SB 924 was amended in January of 2012 to include language from AB 783, a physician referral for profit bill, which Hayashi authored in 2011. AB 783 was defeated twice last year, effectively killing it, but the “compromise language” within SB 924 would allow an inherent conflict of interest by allowing physicians to receive passive income from referring patients to physical therapy clinics they own. CPTA and CA PPG maintain their longstanding opposition against conflicts of interest in health care. However, according to CPTA President Dr. James Syms, “CPTA is supportive of SB 924 because it is the first attempt to balance the marketplace for physical therapists and allows patients the opportunity to make better MSK treatment choices.”

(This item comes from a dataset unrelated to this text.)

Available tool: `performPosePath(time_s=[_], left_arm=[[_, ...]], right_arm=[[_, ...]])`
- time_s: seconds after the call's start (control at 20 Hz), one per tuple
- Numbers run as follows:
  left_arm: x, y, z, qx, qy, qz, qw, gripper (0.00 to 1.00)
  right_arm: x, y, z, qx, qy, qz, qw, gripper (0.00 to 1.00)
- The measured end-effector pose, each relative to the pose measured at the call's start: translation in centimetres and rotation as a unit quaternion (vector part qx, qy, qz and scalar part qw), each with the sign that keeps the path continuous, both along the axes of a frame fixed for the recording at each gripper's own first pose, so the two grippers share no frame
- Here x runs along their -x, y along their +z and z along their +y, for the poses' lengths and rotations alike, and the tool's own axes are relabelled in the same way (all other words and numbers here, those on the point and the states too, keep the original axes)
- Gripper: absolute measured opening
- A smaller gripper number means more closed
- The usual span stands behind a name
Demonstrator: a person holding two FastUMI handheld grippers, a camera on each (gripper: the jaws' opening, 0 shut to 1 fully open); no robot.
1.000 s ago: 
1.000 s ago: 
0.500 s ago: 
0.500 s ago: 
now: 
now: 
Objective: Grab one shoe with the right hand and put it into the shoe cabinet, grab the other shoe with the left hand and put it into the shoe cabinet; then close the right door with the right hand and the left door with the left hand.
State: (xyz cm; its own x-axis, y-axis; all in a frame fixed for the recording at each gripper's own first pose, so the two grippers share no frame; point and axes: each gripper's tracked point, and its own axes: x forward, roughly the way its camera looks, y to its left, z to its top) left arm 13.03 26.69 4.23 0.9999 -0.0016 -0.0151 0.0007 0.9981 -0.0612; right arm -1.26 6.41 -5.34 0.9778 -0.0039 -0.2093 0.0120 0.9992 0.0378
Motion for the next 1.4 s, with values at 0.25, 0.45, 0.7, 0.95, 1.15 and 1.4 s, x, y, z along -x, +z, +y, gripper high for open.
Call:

CA PPG remains concerned that facts and evidence have not yet won the day when it comes to physical therapy-related legislation and that CMA and CCA have not responded with any evidence to support their positions on direct access or referral for profit. Doctor Straight ironically notes that Assemblymember Mary Hayashi was the CMA Legislator of the Year in 2010 and CCA Legislator of the Year in 2011. He strongly suggests, “It is time to focus on 21st century health care policy.” He adds, “CA PPG is confident that the Assembly Business and Profession Committee and all assembly members will see past self-serving politics and unanimously pass SB 924, like the Senate did 36-0. It’s time to get patients to a physical therapist fast and first.”

Having passed the Senate, the next stop for SB 924 is the Assembly Business and Professions Committee, which Hayashi still chairs. Assemblymembers Michael Allen, Bill Berryhill, Betsy Butler, Mike Eng, Curt Hagman, Jerry Hill, Fiona Ma, and Cameron Smyth also serve on the committee. The bill is expected to be heard in June.